_Exercise details_
Which lines in the listing below contain the word "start"? Copy each one.

-- -- --

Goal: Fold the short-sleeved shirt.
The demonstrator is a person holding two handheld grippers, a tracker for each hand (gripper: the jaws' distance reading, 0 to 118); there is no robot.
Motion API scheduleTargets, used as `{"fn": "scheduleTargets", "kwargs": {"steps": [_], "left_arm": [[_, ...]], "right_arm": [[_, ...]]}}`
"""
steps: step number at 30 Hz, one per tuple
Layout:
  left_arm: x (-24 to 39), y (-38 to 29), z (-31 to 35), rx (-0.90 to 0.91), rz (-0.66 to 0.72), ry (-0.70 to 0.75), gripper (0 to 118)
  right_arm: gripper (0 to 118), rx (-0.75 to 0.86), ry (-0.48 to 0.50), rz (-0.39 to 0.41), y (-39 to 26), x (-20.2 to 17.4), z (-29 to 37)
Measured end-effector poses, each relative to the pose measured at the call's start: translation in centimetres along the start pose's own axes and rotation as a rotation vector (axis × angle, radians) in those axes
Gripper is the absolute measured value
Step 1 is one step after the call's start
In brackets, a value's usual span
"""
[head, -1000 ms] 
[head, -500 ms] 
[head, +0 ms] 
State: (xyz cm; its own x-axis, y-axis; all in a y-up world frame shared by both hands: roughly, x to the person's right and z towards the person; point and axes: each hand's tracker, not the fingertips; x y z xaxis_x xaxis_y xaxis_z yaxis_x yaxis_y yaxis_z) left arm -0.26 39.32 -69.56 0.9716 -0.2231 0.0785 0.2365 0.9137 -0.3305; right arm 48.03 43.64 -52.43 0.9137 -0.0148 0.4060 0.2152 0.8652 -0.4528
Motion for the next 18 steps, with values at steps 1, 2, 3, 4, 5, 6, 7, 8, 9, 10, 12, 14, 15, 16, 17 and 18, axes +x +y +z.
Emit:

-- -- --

_Solution to the problem_
Measured end-effector poses, each relative to the pose measured at the call's start: translation in centimetres along the start pose's own axes and rotation as a rotation vector (axis × angle, radians) in those axes
Step 1 is one step after the call's start

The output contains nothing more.